I note that. She is early, but not too early. It usually means an generally put-together person. Someone who is organized and reliable. It also can mean she is anxious to start therapy and get better. Someone who comes too early would signal a red flag that she is someone who is needy and possessive, someone who may lack appropriate boundaries with others. Lateness usually connotes a resistance to therapy, an unwillingness to engage in the work; although, yes, sometimes it can just be that the car service never came!

She walks in. She is well dressed and groomed. Her hands are slightly shaking. She is average height, pleasant looking, but her nails are bitten down. She immediately hands me a check. “Here,” she says. I thank her and take it from her hand. I place it on my desk and gesture to her to take a seat. She looks around. She sees the couch, the two arm chairs, and the swivel chair. She stands uncertainly in middle of the room. I sit down on the swivel chair. “You can look around if you want, so you can get comfortable,” I say. “No rush.”

Her eyes wander over to the bookshelf, but I doubt she registers any of the titles. She then chooses the couch. She holds onto her pocketbook, keeping it on her lap. She does not take off her jacket. Her body language screams discomfort and her disconnect to this therapy room. She is a passing traveler here, evident in how she does not surrender to the room but keeps on her jacket and holds her bag close, as if she is on a train and soon to jump off at the next stop.

“Are you going to ask me questions?” she abruptly asks.

“Would you find that easier?” I ask, “or would you rather think what you want to tell me?”

“Ask me questions,” she says.

“You told me on the phone that you had a baby a few months ago,” I say, “and that you are crying a lot since then, that things are hard—“

And that is all she needs in order to talk.

She describes her pregnancy, how excited she was to have a baby, that she waited two years from when she was married until she found out she was expecting and she just knew she would be a perfect mother. The pregnancy was uneventful, she rarely threw up, and she and her husband were very excited. She lived near her parents so her mother is helping a lot, her husband is learning in Kollel, and she is the oldest in the family. All this comes out in a long run-on sentence.

Chaya describes how she had an uneventful delivery and came home with the baby. A few days later she began to feel sad and teary. She found it hard to get out of bed, to nurse the baby, or to do simple chores. Her mother was sympathetic and she went to stay at her mother's house until she felt better. But things got worse. She has little interest in the baby, and feels in the grips of a depression that just didn't let go. She has little appetite and can barely take a shower or get dressed. She just wants to stay in bed all day, but when she is in bed she feels worse, so she forces herself to get out of bed.

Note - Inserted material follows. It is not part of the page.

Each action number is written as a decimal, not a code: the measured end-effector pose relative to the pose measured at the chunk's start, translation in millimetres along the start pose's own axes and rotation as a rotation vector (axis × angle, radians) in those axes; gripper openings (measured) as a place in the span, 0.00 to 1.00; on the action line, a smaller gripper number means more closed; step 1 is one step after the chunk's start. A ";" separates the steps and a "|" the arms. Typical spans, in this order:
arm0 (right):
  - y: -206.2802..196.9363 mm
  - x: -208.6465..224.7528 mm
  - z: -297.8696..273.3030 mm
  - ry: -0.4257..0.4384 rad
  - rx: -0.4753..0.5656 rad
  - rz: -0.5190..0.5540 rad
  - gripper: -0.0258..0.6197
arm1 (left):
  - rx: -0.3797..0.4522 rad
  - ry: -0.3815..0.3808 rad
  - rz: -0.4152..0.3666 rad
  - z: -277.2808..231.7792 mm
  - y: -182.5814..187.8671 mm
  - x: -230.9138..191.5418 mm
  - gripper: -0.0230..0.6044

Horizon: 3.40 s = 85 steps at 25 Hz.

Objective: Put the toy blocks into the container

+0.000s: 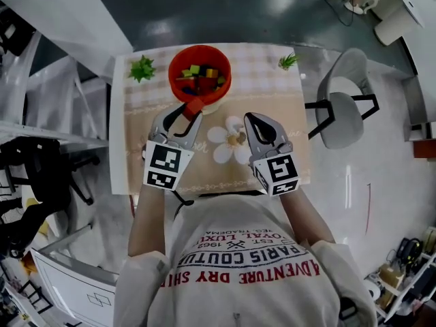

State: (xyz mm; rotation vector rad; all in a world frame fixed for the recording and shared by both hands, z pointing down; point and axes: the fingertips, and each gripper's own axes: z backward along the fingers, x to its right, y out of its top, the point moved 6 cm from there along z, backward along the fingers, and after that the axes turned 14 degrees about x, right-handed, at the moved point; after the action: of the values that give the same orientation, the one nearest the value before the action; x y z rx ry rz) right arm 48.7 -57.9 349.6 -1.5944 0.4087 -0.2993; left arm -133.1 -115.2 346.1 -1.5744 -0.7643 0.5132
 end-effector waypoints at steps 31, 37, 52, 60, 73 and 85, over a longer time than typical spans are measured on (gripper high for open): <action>-13.3 39.2 18.2 -0.114 -0.040 -0.018 0.04 | 0.025 0.006 0.134 -56.2 -11.7 5.1 0.56; -36.5 28.8 44.6 -0.149 -0.102 -0.047 0.04 | -0.004 -0.094 0.128 -41.7 -34.9 48.2 0.56; -76.5 68.9 66.4 -0.059 -0.112 -0.088 0.04 | -0.134 -0.381 0.076 -81.4 -107.8 146.0 0.72; -105.9 93.4 64.3 -0.015 -0.141 -0.110 0.04 | -0.227 -0.452 0.015 -108.8 -153.5 163.2 0.75; -125.3 115.3 63.1 -0.015 -0.160 -0.138 0.04 | -0.312 -0.551 -0.059 -119.1 -178.0 171.9 0.55; -78.8 100.2 46.5 0.005 -0.107 -0.087 0.04 | -0.180 -0.403 -0.049 -101.4 -117.2 148.6 0.55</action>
State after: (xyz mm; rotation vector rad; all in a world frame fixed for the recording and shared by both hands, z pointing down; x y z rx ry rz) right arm 165.0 -56.8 419.5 -1.7195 0.3650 -0.3530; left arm 19.0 -73.7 491.9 -1.6326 -1.1787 0.7556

Then she doesn't want to leave house.

The worst is that she feels like a failure as a mother, as a wife.

Nobody she knows with a baby feels like this. Nobody she knows is having such a hard time. And keeping this a secret is also killing her. She wishes she could talk to someone, like to a friend but she is embarrassed.

She feels sorry for her husband. He is really nice and supportive but she is sure he is wondering what is wrong with her and wants to her get out of it. This guy in shul who gave him my number said his wife once felt this way after a baby and therapy helped.

“But I don't understand how talking to you is going to help,” she says after she catches her breath.